Set down the whole listing below exactly, without pictures.

(Dataset content begins)

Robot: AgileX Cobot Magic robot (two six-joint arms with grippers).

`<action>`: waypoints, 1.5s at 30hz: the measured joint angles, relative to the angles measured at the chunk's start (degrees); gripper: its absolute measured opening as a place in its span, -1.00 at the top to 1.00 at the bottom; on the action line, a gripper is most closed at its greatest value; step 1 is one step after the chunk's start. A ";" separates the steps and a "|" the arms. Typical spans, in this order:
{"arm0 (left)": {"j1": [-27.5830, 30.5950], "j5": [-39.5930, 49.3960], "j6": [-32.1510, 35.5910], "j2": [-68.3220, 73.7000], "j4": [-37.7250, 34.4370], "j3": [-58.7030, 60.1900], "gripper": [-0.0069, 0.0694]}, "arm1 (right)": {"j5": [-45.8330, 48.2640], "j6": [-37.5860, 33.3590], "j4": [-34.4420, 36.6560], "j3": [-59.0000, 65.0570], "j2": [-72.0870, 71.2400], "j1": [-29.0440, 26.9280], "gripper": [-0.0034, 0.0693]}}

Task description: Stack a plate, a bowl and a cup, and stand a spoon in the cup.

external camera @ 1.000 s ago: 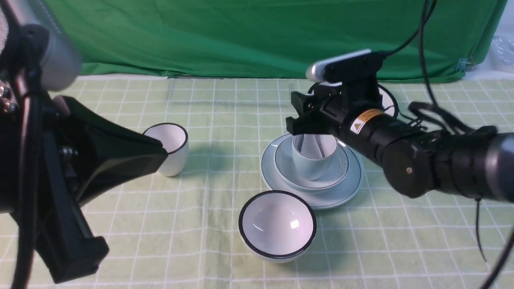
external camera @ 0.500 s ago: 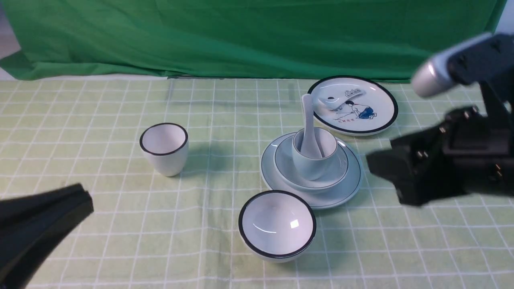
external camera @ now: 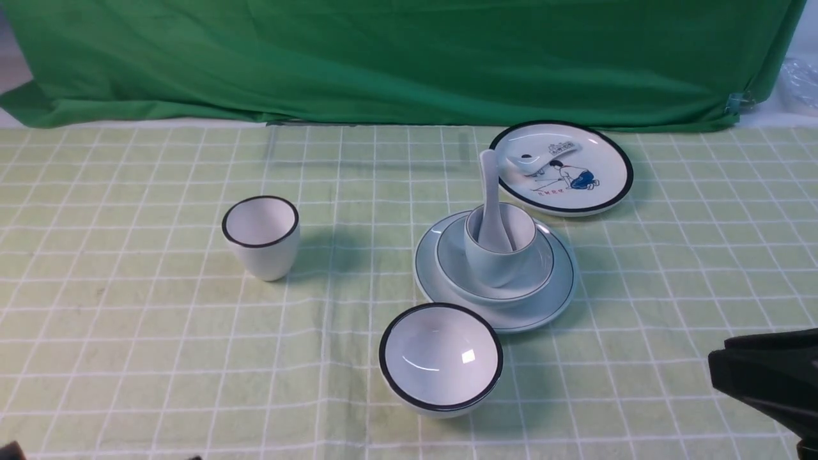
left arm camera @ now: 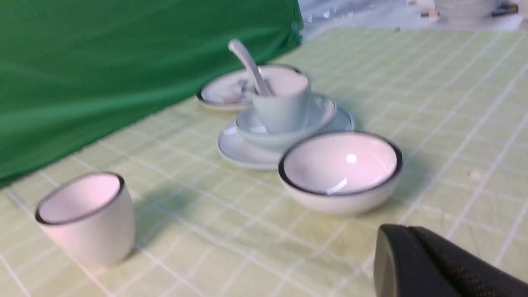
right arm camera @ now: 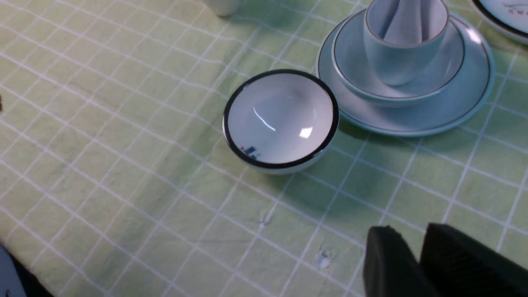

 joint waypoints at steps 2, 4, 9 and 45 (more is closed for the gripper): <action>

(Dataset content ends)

Answer section:
Robot: AgileX Cobot Magic robot (two six-joint arms with grippers).

`<action>`: waypoints, 1.5s at 30hz: the measured joint angles, relative to the angles measured at the chunk's start (degrees); gripper: its absolute measured opening as a place in its span, -1.00 at the top to 1.00 at the bottom; on the action line, a gripper is most closed at its greatest value; step 1 is one step after the chunk's start. A ";" separates the steps and a "|" the arms. Typical spans, in this order:
{"arm0 (left)": {"j1": [-27.5830, 30.5950], "j5": [-39.5930, 49.3960], "j6": [-32.1510, 35.5910], "j2": [-68.3220, 73.7000], "j4": [-37.7250, 34.4370], "j3": [-58.7030, 60.1900], "gripper": [-0.0069, 0.0694]}, "arm1 (right)": {"j5": [-45.8330, 48.2640], "j6": [-37.5860, 33.3590], "j4": [-34.4420, 36.6560], "j3": [-59.0000, 65.0570], "j2": [-72.0870, 71.2400], "j1": [-29.0440, 26.9280], "gripper": [-0.0034, 0.0693]}}

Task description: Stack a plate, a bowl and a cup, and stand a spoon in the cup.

external camera @ 1.000 s ago: 
external camera @ 0.500 s ago: 
external camera @ now: 
left arm camera @ now: 
right arm camera @ now: 

 joint waypoints at steps 2, 4, 9 and 45 (more is closed for the gripper): <action>

The answer given is complete as it stands.